Lines from the line with "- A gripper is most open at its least" to the line with "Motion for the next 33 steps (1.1" in the entries below, and only those, must be output exactly, with both ends included.

*** Opening DATA SUPPLIED ***

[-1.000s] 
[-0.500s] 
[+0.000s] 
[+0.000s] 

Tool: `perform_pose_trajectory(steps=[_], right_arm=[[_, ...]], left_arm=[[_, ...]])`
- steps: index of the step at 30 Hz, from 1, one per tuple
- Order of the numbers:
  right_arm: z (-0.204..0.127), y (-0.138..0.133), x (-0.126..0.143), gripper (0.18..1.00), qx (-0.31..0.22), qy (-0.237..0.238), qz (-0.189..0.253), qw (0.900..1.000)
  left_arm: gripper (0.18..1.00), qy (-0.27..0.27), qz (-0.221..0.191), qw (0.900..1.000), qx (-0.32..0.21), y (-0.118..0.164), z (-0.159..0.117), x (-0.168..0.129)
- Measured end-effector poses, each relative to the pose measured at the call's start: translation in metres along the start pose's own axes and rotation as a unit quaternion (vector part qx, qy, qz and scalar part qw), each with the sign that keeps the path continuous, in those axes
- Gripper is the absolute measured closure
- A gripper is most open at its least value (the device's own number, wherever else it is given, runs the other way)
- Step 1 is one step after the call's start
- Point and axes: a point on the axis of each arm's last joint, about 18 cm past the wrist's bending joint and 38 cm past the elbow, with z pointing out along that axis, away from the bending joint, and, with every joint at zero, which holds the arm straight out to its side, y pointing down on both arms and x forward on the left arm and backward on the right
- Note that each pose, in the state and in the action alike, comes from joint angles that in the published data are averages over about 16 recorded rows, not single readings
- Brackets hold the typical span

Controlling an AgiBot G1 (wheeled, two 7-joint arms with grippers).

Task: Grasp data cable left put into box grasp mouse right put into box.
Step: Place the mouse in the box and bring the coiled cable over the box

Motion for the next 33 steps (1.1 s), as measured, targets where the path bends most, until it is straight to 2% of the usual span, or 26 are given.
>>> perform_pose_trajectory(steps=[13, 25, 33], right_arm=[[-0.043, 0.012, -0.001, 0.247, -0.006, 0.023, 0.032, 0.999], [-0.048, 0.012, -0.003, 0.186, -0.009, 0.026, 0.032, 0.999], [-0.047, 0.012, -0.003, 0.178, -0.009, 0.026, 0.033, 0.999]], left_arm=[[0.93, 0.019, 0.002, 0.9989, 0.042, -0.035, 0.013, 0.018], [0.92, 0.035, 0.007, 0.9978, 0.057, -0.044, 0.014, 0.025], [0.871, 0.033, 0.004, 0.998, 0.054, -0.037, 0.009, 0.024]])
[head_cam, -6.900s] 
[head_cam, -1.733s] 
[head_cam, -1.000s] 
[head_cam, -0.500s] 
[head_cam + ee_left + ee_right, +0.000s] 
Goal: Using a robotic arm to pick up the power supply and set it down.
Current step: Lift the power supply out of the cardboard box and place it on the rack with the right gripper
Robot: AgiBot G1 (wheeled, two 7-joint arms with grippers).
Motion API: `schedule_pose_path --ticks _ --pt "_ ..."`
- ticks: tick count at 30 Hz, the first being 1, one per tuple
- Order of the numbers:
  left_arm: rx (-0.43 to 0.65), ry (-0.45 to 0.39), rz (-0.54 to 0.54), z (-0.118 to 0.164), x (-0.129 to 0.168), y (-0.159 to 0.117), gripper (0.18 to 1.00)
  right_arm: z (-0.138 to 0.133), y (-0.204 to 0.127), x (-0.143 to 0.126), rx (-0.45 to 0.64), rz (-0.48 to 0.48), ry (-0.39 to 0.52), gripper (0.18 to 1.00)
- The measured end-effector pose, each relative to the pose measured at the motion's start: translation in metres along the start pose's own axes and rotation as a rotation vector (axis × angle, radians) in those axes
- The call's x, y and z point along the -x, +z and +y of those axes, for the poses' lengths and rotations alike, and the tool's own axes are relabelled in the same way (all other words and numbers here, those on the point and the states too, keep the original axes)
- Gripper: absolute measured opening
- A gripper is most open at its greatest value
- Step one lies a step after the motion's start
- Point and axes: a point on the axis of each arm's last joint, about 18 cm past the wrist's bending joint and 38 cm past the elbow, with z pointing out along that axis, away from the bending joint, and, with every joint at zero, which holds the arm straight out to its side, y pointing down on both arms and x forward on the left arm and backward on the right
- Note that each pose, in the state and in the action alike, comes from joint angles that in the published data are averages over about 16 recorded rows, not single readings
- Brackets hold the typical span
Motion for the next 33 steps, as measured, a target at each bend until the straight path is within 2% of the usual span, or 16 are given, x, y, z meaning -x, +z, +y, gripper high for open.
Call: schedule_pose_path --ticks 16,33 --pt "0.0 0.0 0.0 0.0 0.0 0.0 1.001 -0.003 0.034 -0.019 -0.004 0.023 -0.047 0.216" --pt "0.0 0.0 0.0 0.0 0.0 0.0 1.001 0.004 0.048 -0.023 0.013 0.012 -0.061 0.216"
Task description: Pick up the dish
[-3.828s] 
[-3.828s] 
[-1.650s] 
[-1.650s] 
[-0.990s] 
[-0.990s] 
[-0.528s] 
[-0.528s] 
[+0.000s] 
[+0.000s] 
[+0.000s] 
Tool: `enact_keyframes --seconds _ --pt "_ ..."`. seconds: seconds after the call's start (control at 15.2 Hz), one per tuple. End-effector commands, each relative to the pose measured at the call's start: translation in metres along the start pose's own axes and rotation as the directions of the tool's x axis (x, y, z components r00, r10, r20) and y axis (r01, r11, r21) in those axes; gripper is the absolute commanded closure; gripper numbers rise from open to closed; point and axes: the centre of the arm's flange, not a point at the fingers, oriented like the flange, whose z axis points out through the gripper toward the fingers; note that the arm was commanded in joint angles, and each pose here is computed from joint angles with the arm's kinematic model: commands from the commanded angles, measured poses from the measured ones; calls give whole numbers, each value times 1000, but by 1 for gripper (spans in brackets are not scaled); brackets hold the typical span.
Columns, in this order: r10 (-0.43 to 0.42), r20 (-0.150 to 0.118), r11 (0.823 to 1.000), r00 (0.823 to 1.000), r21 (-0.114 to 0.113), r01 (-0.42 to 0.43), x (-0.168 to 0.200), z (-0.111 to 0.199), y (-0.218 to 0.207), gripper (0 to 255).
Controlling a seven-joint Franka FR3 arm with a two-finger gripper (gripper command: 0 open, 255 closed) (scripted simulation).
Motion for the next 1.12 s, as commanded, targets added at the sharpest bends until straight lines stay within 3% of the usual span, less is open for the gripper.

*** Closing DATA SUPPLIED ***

PROBLEM SOLUTION —
- A gripper is most open at its least value (the device's own number, wherever else it is given, runs the other way)
- Step 1 is one step after the call's start
- Point and axes: a point on the axis of each arm's last joint, about 18 cm past the wrist's bending joint and 38 cm past the elbow, with z pointing out along that axis, away from the bending joint, and, with every joint at zero, which holds the arm straight out to its side, y pointing down on both arms and x forward on the left arm and backward on the right
- Note that each pose, in the state and in the action alike, comes from joint angles that in the published data are averages over about 16 recorded rows, not single readings
- Brackets hold the typical span

Controlling an AgiBot G1 (wheeled, two 7-joint arms with grippers).

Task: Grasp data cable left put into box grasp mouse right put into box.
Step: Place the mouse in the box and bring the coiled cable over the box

Motion for the next 33 steps (1.1 s), as measured, targets where the path bends most, until it is straight to 2% of the usual span, or 26 are given.

No additional output is needed.